Cheryl Ossola doesn’t have an extensive explanation of how she got the idea for her debut novel “The Wild Impossibility,” about a contemporary Berkeley woman who has dramatic, scary visions and a World War II-era Central California teen who has a dramatic love affair.
“I wish I had a fascinating nugget to tell you,” says Ossola, who’ll be in The City at The Booksmith next week to launch her book. “I thought, ‘What if someone started living someone else’s memories?’ At first, I had no idea what kind of story that would be,” she adds, mentioning that she’s always been intrigued by memory – and has a bad memory herself.
And after hearing a podcast about quantum entanglement, she wondered if it could be manifested in humans’ emotional connections.
A former neonatal nurse, Ossola witnessed extremely premature babies, on death’s door, who didn’t take their final breaths until they had contact with their mothers.
“It was such a powerful thing to me,” says Ossola, whose protagonist, Kira, also is a neonatal nurse. Suffering from debilitating dreams in the wake of recent deaths of her infant child, and mother, Kira begins to question her capacity to love and the future of her marriage.
In the novel, Kira’s story alternates with that of Maddalena (Italian-American, also like Ossola), an adventurous girl who falls for a Japanese-American teen imprisoned in Manzanar, and goes to great lengths, at great risk, to sneak visits with him.
Ossola picked the atrocity that was Manzanar as a catalyst because she needed something “extreme” to move emotion and action. It was a period of American history she didn’t know much about before she began the book, and her research — including visits to Manzanar and museums near there, as well as reading memoirs of Japanese-Americans who were interned, lasted the entire seven years it took her to write the book.

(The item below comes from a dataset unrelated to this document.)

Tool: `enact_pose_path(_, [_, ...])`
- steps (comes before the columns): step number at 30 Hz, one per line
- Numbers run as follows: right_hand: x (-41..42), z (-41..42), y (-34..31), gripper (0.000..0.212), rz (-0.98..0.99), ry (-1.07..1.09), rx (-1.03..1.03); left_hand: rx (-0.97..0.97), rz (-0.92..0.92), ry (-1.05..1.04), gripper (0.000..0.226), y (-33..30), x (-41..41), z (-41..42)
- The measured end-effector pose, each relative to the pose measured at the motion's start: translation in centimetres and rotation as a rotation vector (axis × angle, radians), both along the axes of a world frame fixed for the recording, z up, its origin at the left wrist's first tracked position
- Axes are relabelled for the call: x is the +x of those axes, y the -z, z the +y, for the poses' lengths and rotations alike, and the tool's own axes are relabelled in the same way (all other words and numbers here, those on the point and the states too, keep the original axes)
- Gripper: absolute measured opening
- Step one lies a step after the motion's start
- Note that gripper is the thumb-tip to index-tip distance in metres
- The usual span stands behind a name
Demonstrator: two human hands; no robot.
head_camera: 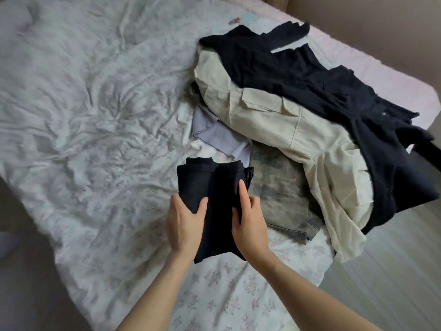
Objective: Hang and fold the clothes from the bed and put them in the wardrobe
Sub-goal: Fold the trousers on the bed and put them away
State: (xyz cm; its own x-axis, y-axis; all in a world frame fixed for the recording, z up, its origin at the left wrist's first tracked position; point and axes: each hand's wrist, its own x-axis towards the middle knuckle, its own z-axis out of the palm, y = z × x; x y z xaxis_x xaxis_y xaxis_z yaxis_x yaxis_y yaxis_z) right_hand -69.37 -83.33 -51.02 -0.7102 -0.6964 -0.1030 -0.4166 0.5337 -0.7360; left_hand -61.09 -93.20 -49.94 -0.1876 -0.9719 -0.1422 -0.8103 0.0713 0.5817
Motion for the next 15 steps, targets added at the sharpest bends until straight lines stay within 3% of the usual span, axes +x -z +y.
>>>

A resident of Italy today, Ossola began the novel in 2012 when she was working on her master’s degree in writing at the University of San Francisco.
“It was my thesis, I had draft three by the time I finished school,” she says, admitting that she knew that trying to get it published would be difficult and traumatic.
But she had fulfilling day jobs; she wrote comprehensive program notes for San Francisco Ballet for 16 years and was an associate editor at Dance Magazine. Though she never performed, she says dance always has been a big interest, having grown up a “theater kid” visiting New York and training in jazz and modern for many years.)
She calls writing nonfiction and a novel “completely different” experiences, with the former being a cognitive process and the latter something based on emotion, coming from her subconscious.
Ossola realized her own pipe dream recently, celebrating her one-year anniversary of living in Perugia. She’s also started another novel, “about fine art and obsessions,” and set in Italy.
Pleased to be returning to the Bay Area for her novel’s release, which purposely was planned near Mother’s Day, Ossola says, “I dedicated this book to my mother.”
Though she initially had no intention of writing a book about mothers, she realized how much it was about motherhood after she completed it, and it “revealed itself” to her.
The Wild Impossibility
Written by: Cheryl A. Ossola
Published by: Regal House Publishing
Note: Ossola appears at 7 p.m. May 13 at The Booksmith, 1644 Haight St., S.F.